- [Exercise] Only the lines below starting at the one containing "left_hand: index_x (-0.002" and ending at the one containing "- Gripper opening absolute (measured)" belong in the answer, each copied exactly.

- [Input data]
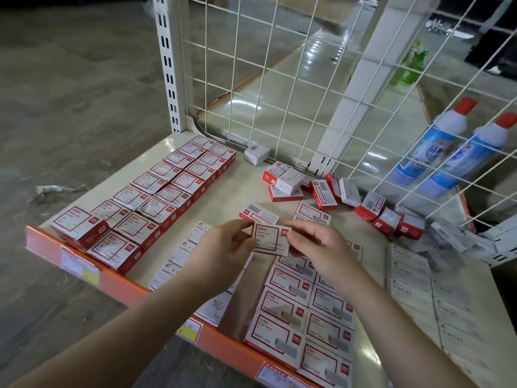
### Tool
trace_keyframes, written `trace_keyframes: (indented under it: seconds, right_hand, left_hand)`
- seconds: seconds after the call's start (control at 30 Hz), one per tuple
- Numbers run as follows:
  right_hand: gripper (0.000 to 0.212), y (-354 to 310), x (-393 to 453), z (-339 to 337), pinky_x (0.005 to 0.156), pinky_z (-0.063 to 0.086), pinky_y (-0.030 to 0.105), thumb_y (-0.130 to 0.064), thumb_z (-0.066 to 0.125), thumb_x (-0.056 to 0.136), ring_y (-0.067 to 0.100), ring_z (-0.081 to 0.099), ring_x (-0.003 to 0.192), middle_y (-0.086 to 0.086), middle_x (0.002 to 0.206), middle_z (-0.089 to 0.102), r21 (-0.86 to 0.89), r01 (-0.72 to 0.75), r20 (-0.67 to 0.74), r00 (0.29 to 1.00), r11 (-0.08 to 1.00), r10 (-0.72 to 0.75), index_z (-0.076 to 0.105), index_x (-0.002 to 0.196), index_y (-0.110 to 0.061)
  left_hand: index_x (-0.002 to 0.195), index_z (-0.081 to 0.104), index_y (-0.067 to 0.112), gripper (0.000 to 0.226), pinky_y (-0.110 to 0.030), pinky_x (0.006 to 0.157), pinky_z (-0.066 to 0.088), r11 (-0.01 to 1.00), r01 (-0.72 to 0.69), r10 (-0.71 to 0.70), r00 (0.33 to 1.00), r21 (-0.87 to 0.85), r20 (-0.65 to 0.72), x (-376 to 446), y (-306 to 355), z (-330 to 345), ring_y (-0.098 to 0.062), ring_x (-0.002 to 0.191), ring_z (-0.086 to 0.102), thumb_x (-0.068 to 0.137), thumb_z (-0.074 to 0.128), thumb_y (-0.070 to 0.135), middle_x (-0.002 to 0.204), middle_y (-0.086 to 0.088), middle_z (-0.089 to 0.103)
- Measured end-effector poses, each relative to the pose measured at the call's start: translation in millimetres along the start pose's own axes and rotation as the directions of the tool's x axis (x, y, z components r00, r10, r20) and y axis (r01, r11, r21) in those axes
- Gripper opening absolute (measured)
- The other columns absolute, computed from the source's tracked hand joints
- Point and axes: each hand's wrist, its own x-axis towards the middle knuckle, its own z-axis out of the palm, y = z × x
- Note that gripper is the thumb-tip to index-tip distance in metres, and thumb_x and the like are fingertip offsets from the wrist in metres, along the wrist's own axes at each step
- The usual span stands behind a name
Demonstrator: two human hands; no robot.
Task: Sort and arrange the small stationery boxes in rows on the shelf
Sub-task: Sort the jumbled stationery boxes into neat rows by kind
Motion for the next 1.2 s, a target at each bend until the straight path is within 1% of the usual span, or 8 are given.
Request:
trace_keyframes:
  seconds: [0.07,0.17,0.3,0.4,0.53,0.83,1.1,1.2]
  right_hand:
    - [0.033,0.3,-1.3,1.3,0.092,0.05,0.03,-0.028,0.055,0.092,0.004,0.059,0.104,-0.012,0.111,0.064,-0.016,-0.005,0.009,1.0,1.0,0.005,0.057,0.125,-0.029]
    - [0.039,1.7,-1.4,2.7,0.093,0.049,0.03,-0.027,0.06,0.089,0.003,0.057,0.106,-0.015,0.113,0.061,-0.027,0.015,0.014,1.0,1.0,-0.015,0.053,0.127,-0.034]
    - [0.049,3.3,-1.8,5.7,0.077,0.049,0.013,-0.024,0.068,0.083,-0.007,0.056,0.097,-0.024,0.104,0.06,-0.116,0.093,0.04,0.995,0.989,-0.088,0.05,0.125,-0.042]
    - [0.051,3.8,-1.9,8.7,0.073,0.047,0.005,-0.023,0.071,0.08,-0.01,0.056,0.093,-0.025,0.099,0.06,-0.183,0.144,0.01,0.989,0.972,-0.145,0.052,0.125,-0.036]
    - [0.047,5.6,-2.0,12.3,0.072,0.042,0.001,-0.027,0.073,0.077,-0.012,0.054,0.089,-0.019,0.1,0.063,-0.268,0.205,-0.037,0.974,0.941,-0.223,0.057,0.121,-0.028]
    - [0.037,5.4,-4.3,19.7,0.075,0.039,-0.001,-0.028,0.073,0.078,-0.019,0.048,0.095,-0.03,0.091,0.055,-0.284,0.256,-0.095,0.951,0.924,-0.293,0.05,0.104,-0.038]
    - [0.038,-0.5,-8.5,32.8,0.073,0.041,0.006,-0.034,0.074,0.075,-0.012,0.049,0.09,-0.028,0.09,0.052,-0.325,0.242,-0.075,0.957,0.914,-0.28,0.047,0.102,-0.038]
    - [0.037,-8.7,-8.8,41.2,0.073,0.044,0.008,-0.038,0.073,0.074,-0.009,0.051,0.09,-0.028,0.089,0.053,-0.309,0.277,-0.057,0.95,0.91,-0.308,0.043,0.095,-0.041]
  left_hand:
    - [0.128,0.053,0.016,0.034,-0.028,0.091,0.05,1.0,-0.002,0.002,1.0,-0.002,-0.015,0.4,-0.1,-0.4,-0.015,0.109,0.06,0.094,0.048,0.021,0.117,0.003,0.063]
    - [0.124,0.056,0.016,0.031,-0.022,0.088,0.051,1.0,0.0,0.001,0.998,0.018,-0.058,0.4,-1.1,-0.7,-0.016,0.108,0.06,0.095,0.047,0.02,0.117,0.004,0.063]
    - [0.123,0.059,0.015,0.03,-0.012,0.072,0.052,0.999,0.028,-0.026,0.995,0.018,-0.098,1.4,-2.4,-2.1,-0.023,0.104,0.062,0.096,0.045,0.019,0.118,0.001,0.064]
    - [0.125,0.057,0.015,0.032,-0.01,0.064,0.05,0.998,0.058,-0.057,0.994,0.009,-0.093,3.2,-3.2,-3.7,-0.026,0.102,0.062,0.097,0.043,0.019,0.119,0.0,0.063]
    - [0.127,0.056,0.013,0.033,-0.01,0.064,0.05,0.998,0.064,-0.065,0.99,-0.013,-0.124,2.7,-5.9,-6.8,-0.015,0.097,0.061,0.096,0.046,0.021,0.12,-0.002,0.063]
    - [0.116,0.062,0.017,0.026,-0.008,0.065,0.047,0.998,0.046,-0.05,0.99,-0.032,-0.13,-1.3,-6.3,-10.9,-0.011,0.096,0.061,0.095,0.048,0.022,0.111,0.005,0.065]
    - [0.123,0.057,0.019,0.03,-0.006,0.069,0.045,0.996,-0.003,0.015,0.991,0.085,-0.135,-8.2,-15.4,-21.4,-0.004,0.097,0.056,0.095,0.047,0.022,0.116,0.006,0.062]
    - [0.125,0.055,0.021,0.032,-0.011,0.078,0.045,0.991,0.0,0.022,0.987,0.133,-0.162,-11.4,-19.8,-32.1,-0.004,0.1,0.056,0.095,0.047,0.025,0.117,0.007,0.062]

- [Problem solution]
  left_hand: index_x (-0.002 to 0.195), index_z (-0.081 to 0.104), index_y (-0.067 to 0.112), gripper (0.000 to 0.226), pinky_y (-0.110 to 0.030), pinky_x (0.006 to 0.157), pinky_z (-0.066 to 0.088), r11 (-0.01 to 1.00), r01 (-0.72 to 0.69), r10 (-0.71 to 0.70), r00 (0.33 to 1.00), r21 (-0.87 to 0.85), r20 (-0.65 to 0.72), x (-376 to 446), y (-306 to 355), z (-330 to 345), ring_y (-0.098 to 0.062), ring_x (-0.002 to 0.191), ring_z (-0.086 to 0.102), thumb_x (-0.068 to 0.137), thumb_z (-0.074 to 0.128), thumb_y (-0.070 to 0.135), middle_x (-0.002 to 0.204), middle_y (-0.086 to 0.088), middle_z (-0.089 to 0.103)
- Measured end-effector poses, each relative to the pose measured at the call's start: translation in millimetres along the start pose's own axes and rotation as the directions of the tool's x axis (x, y, z components r00, r10, r20) and y axis (r01, r11, r21) in those axes
- Gripper opening absolute (measured)

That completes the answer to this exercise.